Extinct species of bird

The Norfolk ground dove (Pampusana norfolkensis) is an extinct species of bird in the Columbidae, or pigeon family.

It was endemic to Norfolk Island, but became extinct due to introduced predators, disappearing within a few decades after European settlement in the late 18th century.

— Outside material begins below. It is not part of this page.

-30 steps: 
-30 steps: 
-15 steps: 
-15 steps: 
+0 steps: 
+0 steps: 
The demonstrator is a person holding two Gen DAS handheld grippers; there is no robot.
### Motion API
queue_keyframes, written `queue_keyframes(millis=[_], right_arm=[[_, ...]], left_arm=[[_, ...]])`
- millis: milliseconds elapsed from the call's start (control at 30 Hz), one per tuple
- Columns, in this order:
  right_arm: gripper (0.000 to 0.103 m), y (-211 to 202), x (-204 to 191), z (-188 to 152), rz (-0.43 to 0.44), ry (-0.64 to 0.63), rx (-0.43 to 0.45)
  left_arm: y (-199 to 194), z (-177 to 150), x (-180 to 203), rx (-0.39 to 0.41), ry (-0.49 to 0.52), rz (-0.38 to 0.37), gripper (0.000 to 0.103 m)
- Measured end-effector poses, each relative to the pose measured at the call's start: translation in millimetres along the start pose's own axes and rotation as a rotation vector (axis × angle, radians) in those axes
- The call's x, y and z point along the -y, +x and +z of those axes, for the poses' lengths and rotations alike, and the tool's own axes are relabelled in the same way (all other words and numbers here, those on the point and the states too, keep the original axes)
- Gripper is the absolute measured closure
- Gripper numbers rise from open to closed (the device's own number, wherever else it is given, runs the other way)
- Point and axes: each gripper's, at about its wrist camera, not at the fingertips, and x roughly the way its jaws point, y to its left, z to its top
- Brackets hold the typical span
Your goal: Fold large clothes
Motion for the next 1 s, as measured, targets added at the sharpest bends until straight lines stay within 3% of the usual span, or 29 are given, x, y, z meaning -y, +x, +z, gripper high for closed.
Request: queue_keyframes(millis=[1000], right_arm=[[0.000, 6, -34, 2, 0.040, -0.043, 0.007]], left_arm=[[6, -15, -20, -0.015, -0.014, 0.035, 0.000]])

There are no preserved specimens of the Norfolk ground dove and the majority of unambiguous information about the species comes from the single illustration made by John Hunter for the book Collection of 100 original watercolours of Birds, Flowers, Fishes and Natives done during 1788–1790 in New South Wales, pl. no 89, with a description "Dove. Norfolk Island". In the past the scientific name Columba norfolciensis Latham (1801) was used to refer to this species; however, the name was also used to refer to the common emerald dove and the white-headed pigeon, and it cannot be confirmed that Latham's original description of Columba norfolciensis refers to the species illustrated by Hunter. The name Columba norfolciensis was suppressed by ICZN in 2010. Joseph Forshaw (2015) introduced a new scientific name for the Norfolk ground dove, Alopecoenas norfolkensis.

The name of the genus was changed in 2019 to Pampusana Bonaparte, 1855 as this name has priority.